Start of Data for review

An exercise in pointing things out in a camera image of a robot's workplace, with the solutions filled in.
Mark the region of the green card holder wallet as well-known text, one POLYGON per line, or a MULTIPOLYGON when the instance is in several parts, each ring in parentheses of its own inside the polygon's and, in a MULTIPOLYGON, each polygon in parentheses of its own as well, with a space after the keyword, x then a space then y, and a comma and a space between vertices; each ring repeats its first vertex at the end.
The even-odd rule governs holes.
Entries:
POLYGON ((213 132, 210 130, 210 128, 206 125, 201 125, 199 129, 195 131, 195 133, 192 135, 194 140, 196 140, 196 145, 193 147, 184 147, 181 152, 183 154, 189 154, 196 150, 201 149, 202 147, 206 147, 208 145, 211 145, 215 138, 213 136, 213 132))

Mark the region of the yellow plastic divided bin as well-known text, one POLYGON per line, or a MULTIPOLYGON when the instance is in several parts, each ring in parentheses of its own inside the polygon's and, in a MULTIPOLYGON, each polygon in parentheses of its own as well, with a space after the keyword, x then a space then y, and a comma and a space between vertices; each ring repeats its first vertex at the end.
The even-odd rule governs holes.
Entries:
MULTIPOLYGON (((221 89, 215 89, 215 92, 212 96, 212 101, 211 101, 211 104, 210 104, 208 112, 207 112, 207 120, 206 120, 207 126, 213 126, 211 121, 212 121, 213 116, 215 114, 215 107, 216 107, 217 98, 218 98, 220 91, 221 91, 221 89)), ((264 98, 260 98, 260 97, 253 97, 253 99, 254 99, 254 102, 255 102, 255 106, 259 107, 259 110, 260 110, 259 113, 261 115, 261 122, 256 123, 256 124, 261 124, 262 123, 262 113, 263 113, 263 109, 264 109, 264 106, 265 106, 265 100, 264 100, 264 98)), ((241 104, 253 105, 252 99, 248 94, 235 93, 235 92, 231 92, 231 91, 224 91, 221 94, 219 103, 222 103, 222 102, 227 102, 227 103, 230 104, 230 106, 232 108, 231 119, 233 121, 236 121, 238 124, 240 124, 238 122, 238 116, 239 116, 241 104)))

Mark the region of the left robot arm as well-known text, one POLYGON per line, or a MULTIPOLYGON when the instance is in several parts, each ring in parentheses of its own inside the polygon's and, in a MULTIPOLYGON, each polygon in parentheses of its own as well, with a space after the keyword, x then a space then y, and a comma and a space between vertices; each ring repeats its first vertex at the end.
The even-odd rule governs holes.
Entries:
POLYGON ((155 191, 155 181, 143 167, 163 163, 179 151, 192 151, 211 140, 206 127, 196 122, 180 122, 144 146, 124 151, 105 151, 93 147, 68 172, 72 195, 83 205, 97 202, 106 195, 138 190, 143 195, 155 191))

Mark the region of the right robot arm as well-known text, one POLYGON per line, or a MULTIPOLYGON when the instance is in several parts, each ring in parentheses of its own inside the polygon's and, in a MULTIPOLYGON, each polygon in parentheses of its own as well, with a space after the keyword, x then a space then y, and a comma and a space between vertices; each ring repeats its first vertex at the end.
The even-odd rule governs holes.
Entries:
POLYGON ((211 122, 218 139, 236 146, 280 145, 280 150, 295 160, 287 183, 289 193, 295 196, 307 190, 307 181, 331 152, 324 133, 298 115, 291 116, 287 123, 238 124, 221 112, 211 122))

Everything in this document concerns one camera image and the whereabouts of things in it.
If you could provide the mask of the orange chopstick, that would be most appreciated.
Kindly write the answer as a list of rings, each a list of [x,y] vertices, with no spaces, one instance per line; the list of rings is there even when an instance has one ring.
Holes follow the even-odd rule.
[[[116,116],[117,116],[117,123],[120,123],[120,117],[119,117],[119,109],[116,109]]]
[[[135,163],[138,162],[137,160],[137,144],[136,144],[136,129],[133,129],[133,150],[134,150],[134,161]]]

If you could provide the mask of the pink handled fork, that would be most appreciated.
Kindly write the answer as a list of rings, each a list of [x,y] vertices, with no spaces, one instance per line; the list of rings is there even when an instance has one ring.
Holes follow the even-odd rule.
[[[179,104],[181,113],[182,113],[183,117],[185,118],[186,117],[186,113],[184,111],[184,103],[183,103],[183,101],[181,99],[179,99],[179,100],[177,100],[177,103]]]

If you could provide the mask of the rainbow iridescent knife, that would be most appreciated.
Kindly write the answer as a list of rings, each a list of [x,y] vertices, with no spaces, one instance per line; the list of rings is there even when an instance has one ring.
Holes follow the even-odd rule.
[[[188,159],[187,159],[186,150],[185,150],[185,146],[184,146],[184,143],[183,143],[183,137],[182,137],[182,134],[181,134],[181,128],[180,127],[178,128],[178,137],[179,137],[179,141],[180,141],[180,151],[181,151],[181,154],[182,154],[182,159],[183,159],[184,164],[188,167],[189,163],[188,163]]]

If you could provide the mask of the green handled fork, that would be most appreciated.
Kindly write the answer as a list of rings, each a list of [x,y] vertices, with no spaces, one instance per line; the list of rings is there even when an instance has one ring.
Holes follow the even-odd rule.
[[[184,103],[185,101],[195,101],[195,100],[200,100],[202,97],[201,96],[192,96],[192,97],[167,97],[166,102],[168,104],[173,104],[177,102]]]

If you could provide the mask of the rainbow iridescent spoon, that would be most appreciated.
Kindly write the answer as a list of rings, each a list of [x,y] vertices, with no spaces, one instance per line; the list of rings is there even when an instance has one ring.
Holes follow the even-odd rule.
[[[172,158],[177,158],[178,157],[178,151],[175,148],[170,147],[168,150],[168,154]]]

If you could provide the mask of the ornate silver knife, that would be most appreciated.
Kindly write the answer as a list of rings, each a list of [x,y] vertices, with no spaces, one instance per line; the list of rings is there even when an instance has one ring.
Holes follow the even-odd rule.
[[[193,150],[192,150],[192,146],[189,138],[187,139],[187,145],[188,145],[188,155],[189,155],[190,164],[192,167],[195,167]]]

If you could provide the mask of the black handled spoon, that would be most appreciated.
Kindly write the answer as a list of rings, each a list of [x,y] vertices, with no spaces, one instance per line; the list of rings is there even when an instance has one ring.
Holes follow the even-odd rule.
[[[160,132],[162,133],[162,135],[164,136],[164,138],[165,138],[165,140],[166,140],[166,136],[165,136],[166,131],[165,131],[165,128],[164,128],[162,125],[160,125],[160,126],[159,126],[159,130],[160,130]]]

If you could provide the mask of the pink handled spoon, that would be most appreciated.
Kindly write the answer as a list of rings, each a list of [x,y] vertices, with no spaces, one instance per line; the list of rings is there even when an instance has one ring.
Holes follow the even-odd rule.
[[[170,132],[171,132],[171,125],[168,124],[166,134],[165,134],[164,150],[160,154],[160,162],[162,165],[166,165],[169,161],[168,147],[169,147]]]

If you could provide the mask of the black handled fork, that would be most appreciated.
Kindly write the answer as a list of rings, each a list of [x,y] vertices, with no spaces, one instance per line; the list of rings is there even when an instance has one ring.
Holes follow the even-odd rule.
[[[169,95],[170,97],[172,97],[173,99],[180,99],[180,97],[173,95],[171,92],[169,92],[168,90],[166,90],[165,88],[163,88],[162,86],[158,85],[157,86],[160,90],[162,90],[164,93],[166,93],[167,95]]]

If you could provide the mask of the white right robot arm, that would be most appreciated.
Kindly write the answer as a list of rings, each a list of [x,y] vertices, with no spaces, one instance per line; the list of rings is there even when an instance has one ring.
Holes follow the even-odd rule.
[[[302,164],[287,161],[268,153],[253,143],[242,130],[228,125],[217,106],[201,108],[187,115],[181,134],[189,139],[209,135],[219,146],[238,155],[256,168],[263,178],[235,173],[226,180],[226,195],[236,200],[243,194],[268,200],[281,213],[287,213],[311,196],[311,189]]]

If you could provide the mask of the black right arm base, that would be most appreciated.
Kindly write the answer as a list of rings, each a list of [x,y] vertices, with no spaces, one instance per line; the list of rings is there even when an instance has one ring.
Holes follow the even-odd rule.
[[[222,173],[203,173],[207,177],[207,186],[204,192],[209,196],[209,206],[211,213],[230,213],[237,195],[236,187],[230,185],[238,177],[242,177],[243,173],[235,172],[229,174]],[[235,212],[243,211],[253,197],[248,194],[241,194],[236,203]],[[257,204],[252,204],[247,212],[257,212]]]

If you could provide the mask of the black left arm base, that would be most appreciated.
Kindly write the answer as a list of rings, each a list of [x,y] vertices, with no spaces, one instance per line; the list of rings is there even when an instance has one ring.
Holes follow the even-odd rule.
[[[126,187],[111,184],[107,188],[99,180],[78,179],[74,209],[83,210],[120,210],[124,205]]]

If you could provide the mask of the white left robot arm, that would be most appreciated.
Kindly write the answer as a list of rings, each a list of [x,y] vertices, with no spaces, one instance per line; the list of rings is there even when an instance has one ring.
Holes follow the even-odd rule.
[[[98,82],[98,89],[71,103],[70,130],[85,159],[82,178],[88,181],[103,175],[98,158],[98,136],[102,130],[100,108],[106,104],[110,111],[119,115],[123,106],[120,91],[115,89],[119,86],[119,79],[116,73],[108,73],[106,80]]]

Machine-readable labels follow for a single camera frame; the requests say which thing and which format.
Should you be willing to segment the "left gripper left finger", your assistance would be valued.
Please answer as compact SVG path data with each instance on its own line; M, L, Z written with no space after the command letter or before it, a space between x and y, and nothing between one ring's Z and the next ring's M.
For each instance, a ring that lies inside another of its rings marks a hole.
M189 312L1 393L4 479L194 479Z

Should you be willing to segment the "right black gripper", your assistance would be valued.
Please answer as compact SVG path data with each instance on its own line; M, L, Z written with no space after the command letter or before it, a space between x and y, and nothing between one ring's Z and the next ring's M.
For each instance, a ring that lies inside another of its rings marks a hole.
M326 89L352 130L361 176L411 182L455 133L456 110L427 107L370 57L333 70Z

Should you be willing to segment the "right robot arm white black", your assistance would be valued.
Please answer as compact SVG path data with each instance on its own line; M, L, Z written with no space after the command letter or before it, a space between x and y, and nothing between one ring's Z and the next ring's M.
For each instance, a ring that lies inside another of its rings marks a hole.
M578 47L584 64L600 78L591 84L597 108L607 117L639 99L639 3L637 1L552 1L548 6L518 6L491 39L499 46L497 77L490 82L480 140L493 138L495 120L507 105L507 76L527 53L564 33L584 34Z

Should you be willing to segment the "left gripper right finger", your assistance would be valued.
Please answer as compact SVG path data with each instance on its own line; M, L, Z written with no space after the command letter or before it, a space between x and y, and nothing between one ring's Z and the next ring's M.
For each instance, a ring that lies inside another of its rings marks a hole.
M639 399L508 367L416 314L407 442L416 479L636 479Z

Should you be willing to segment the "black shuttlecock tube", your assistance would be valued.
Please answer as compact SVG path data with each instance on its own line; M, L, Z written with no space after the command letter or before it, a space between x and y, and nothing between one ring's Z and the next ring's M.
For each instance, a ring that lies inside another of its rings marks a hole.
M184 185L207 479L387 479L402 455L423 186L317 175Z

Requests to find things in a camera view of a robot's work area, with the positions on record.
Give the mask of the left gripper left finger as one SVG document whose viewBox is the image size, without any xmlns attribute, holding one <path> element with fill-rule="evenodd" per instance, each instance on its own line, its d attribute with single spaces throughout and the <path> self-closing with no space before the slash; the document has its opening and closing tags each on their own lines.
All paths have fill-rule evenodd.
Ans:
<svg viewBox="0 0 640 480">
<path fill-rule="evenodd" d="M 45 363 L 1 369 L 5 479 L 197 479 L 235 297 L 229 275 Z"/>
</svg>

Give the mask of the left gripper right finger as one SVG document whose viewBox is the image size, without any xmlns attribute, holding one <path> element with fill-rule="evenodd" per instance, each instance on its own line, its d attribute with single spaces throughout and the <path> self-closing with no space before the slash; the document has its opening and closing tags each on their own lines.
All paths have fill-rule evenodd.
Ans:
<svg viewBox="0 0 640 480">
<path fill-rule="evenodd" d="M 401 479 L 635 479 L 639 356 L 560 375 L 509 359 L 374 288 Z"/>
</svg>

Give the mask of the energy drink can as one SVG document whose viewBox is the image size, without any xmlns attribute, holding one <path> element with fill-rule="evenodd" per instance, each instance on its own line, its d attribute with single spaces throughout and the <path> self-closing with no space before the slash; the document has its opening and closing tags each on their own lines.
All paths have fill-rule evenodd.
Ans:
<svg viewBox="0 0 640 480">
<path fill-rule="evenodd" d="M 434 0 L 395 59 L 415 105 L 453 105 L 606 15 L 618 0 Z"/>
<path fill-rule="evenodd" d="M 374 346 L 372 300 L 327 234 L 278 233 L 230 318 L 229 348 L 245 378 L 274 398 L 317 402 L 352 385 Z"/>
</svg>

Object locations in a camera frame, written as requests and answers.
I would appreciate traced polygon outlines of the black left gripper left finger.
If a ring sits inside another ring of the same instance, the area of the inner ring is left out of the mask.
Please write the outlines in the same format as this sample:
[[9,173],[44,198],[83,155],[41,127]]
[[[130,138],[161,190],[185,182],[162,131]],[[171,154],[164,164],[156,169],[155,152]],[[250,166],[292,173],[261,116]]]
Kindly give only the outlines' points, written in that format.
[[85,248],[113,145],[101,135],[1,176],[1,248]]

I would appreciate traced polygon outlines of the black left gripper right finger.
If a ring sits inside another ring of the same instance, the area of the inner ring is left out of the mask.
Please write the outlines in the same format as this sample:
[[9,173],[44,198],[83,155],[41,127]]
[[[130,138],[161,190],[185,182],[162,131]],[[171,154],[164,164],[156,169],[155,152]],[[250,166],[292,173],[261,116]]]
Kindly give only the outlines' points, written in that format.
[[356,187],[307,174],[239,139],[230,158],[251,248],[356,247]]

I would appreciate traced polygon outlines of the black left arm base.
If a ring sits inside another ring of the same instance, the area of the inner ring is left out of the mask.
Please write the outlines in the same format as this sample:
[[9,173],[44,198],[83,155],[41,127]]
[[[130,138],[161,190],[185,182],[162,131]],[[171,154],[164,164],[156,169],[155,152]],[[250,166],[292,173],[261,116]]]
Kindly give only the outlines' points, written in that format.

End of Data for review

# Your objective
Give again exactly, and only, the lines above starting at the one with "iridescent knife, that would be most appreciated." and ending at the one with "If you could provide the mask of the green".

# Result for this task
If you could provide the mask of the rainbow iridescent knife, that would be most appreciated.
Kindly write the answer as a list of rings, each a list of [x,y] vertices, with no spaces, one instance per line; the list of rings is there even when an instance has one ring.
Holes follow the even-odd rule.
[[[188,159],[187,159],[186,150],[185,150],[185,146],[184,146],[184,143],[183,143],[183,137],[182,137],[182,134],[181,134],[181,128],[180,127],[178,128],[178,137],[179,137],[179,141],[180,141],[180,151],[181,151],[181,154],[182,154],[182,159],[183,159],[184,164],[188,167],[189,163],[188,163]]]

If you could provide the mask of the green handled fork, that would be most appreciated.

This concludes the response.